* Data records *
━━━━━━━━━━
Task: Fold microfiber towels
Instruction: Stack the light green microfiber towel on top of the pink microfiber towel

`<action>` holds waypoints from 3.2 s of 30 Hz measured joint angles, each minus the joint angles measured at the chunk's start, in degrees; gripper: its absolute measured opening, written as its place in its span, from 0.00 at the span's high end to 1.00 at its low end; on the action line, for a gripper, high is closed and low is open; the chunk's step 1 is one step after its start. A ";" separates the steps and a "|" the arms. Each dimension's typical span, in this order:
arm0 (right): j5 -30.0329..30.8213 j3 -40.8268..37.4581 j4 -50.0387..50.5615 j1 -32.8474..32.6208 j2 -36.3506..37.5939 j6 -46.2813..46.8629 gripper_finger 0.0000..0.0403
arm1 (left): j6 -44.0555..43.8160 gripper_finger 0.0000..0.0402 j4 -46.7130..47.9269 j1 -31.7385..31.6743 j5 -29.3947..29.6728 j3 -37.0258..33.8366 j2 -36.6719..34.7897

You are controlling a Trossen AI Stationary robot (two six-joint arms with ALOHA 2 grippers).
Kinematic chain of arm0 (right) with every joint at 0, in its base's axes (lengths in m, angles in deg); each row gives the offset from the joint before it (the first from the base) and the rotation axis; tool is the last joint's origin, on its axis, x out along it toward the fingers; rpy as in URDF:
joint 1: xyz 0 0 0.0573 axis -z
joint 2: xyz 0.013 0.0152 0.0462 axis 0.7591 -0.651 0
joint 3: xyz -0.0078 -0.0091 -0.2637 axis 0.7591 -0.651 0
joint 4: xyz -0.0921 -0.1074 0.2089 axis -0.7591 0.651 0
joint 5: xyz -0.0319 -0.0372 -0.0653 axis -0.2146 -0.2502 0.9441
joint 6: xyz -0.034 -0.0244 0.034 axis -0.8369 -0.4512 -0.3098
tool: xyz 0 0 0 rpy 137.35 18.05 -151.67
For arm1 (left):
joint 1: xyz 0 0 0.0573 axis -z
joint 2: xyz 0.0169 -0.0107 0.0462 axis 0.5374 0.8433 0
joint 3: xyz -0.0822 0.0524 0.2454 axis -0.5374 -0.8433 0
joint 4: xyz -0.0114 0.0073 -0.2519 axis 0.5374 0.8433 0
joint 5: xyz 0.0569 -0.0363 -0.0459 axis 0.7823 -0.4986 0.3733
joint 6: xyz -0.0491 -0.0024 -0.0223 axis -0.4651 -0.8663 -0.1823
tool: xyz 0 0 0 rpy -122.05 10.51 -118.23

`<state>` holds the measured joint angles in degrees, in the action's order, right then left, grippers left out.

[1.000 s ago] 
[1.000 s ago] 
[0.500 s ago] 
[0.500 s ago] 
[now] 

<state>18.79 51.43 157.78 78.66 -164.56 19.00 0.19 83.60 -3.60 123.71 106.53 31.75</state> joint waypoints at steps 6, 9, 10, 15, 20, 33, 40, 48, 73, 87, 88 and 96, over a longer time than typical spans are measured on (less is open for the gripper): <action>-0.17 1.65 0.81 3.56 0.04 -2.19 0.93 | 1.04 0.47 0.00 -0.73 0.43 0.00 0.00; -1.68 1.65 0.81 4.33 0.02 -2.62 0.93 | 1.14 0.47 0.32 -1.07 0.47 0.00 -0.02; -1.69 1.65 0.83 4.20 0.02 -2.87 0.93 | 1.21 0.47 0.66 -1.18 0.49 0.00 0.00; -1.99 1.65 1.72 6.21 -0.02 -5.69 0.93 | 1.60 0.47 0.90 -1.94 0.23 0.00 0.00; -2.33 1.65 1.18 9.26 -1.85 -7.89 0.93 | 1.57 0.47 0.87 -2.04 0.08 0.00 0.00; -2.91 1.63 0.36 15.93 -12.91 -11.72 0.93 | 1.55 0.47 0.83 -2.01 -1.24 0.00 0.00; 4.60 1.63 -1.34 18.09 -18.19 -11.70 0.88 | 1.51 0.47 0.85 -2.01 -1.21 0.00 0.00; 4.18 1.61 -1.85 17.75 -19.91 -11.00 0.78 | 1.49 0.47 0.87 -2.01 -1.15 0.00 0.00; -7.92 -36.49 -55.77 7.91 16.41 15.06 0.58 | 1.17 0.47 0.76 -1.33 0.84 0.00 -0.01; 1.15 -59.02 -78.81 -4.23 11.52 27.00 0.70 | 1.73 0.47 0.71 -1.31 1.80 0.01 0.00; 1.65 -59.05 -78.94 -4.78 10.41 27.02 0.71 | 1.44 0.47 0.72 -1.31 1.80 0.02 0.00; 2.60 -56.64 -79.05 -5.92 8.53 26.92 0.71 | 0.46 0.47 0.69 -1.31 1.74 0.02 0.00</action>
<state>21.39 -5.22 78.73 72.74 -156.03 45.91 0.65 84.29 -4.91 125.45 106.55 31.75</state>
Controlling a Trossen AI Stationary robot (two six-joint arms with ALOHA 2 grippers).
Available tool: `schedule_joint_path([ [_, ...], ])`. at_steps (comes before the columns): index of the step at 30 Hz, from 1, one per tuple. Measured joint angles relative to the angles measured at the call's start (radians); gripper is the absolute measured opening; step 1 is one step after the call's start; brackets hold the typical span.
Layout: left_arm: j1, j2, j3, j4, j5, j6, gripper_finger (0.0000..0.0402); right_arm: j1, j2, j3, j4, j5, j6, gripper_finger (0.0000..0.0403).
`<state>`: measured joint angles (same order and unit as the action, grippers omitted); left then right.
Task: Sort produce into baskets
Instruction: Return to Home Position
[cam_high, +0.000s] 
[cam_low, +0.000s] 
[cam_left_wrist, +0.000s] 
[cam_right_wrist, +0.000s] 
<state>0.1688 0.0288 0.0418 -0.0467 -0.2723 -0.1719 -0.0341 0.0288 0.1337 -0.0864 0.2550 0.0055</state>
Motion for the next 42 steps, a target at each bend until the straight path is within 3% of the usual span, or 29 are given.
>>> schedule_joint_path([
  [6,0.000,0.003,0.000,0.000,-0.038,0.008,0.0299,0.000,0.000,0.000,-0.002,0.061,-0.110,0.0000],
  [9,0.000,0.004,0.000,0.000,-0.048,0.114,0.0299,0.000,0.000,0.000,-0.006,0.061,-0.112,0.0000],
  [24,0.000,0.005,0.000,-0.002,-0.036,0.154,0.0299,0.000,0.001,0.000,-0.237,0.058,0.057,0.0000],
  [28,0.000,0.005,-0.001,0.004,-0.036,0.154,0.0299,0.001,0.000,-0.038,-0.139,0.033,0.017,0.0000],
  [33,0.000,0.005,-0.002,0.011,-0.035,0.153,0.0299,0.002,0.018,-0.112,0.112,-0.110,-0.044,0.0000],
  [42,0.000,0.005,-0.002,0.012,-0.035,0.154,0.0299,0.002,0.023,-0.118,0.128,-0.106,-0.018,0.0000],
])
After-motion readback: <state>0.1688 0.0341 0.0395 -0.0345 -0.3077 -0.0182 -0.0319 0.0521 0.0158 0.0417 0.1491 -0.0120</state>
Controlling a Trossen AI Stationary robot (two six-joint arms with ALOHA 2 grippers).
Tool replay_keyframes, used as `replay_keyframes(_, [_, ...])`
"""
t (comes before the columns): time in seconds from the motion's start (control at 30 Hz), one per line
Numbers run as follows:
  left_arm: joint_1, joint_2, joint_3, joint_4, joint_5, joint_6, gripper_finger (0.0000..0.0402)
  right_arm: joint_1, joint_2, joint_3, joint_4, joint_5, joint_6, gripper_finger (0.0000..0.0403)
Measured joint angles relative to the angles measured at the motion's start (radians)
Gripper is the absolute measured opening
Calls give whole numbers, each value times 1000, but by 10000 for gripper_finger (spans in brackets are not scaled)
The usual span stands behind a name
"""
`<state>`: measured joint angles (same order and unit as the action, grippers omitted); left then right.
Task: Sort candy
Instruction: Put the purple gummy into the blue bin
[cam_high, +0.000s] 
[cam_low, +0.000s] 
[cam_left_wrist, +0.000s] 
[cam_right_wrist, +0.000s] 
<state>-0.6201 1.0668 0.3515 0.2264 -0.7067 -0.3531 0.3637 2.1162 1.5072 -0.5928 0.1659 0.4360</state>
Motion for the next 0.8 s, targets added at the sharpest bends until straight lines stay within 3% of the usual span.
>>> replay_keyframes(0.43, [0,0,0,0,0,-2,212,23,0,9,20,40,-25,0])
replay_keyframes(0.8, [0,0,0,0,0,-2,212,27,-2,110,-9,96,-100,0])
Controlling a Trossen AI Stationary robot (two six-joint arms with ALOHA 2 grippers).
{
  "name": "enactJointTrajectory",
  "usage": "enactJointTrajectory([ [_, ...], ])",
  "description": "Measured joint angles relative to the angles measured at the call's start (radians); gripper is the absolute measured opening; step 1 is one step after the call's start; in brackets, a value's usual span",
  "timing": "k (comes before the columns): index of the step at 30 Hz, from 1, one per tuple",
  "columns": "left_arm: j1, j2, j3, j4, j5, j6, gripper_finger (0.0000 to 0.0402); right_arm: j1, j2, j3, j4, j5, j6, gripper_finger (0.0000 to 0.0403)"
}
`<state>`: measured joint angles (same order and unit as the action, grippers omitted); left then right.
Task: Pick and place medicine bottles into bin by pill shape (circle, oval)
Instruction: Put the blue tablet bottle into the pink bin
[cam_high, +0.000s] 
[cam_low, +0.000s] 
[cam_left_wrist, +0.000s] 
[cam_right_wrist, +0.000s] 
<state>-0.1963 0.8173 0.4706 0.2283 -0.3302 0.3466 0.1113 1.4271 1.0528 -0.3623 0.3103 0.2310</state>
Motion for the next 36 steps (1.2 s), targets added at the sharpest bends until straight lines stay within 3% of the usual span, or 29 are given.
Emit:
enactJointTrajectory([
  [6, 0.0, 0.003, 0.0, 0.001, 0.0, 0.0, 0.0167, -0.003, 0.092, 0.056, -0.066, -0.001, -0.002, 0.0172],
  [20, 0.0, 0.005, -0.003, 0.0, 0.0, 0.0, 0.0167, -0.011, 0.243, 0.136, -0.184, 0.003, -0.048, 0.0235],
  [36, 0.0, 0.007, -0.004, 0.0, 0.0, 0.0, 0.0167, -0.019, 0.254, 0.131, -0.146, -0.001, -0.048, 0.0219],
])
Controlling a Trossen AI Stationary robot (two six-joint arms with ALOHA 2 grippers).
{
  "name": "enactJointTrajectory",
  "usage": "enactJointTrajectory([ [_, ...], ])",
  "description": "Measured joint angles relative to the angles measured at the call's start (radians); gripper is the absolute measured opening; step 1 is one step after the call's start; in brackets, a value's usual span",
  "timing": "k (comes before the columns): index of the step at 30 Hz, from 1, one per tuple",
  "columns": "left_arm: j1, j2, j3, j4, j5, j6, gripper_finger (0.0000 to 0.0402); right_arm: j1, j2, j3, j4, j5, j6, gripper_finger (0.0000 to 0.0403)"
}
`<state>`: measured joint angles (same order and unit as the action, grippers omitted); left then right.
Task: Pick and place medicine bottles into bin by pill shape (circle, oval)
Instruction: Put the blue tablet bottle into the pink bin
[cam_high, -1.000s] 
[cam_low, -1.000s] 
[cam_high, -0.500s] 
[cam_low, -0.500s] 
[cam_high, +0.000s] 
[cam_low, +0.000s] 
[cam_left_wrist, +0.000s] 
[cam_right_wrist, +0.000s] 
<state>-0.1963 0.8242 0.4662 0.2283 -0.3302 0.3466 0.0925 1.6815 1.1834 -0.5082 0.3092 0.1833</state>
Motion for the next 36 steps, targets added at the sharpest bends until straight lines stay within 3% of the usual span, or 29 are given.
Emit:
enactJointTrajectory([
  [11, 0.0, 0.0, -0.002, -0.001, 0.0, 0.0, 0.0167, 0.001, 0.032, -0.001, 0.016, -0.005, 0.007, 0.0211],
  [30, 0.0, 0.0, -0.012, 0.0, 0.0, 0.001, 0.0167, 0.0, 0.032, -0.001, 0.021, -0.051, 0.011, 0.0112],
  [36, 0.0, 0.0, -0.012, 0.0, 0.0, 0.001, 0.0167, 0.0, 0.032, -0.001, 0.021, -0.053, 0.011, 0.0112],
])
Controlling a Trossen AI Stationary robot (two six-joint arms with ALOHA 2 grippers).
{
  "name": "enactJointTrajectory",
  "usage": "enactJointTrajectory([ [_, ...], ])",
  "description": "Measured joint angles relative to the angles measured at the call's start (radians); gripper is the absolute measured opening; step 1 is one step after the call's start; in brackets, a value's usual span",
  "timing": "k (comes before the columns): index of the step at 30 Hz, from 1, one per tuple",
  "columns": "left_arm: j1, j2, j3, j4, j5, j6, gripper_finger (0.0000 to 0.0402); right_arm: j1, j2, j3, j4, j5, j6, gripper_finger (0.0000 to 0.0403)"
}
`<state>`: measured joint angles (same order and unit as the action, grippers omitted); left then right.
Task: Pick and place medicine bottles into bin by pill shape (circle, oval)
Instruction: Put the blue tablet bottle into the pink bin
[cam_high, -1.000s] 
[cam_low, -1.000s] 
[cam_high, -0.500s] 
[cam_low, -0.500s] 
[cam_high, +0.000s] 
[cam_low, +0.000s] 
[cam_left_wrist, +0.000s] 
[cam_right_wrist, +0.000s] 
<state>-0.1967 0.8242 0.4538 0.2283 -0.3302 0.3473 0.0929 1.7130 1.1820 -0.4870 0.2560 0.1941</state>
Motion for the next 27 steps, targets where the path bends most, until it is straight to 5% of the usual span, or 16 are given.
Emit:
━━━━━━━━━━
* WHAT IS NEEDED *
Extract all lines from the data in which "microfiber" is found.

* SOLUTION *
Task: Fold microfiber towels
Instruction: Stack the light green microfiber towel on top of the pink microfiber towel

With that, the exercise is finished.